Although $\sigma$-algebras are often introduced as a mere technicality in the definition of [[measurable space]] (to specify the [[measurable subsets]]), even once one has a fixed measurable space $X$, it is often useful to consider additional (typically coarser) $\sigma$-algebras of measurable subsets of $X$.

\hypertarget{definitions}{}\subsection*{{Definitions}}\label{definitions}

We assume the law of [[excluded middle]] throughout; see [[Cheng measurable space]] for the constructive theory, and compare also [[measurable locale]].

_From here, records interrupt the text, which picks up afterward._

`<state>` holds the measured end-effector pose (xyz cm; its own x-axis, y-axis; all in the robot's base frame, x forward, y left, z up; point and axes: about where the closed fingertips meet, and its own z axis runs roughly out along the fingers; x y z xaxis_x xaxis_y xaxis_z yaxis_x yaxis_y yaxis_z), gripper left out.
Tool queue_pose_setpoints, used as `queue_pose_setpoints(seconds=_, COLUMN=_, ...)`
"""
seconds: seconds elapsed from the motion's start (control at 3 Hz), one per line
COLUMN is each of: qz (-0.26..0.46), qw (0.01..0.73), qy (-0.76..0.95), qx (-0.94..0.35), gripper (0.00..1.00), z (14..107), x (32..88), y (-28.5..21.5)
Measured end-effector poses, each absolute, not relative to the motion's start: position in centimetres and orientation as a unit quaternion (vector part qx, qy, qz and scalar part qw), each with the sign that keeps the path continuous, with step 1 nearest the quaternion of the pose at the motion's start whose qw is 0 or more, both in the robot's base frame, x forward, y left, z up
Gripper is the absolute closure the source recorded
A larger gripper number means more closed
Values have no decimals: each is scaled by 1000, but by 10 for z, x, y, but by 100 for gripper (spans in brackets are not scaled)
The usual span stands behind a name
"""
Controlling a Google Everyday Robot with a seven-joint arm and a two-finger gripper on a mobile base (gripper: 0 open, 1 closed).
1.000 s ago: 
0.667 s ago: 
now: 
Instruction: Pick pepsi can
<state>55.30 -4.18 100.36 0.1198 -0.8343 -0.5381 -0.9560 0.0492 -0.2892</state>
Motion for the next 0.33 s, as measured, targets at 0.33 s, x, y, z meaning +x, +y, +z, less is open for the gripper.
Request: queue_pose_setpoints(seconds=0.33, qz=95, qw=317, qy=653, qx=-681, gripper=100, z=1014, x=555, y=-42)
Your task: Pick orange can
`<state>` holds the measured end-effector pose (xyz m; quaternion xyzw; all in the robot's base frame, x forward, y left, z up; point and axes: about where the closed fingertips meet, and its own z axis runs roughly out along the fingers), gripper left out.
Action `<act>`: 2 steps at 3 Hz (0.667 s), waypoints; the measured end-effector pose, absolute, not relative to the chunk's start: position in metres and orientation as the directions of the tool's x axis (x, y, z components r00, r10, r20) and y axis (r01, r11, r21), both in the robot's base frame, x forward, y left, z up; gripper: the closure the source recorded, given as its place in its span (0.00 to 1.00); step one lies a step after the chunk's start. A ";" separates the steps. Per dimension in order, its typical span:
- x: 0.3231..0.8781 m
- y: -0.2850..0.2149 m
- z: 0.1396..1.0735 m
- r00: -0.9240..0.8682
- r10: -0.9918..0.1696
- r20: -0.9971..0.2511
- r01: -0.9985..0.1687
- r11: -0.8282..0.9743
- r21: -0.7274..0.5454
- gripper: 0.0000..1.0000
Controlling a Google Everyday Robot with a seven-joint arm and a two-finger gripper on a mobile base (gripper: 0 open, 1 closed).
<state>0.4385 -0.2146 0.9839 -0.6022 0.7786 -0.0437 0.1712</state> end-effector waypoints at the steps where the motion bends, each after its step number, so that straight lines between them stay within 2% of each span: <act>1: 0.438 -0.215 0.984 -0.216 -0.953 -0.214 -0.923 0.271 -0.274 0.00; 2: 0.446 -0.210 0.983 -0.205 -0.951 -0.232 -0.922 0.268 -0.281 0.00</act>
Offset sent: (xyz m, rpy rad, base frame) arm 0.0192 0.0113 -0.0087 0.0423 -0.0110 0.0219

\hypertarget{short_version}{}\subsubsection*{{Short version}}\label{short_version}

Given a [[set]] $X$, a \textbf{$\sigma$-algebra} is a collection of [[subsets]] of $X$ that is closed under [[complement|complementation]] and under [[unions]] and [[intersections]] of [[countable set|countable]] [[family of subsets|families]].

Notice that the [[power set]] $\mathcal{P} X$ of $X$ is a [[Boolean algebra]] under the operations of complementation and of union and intersection of [[finite set|finite]] families. Actually, it is a [[complete lattice|complete]] Boolean algebra, since we can also take unions and intersections of all families. A $\sigma$-algebra is an intermediate notion, since (in addition to being closed under complementation) we require that it be closed under unions and intersections of \emph{countable} families.

\hypertarget{long_version}{}\subsubsection*{{Long version}}\label{long_version}

Given a [[set]] $X$ and a collection $\mathcal{M}$ of [[subsets]] $S \subseteq X$, there are really several kinds of collections that $\mathcal{M}$ could be:

\begin{itemize}%
\item A \textbf{ring} on $X$ is a collection $\mathcal{M}$ which is closed under [[relative complement]]ation and under [[unions]] of [[finite set|finitary]] [[family of subsets|families]]. That is:

\begin{enumerate}%
\item The [[empty set]] $\empty$ is in $\mathcal{M}$.
\item If $S$ and $T$ are in $\mathcal{M}$, then so is their [[union]] $S \cup T$.
\item If $S$ and $T$ are in $\mathcal{M}$, then so is their [[relative complement]] $T \setminus S$.

\end{enumerate}
It follows that $\mathcal{M}$ is closed under intersections of [[inhabited set|inhabited]] finite families and under [[symmetric difference]] of finite families: * If $S$ and $T$ are in $\mathcal{M}$, then so is their intersection $S \cap T = T \setminus (T \setminus S)$. * If $S$ and $T$ are in $\mathcal{M}$, then so is their symmetric difference $S \uplus T = (T \setminus S) \cup (S \setminus T)$.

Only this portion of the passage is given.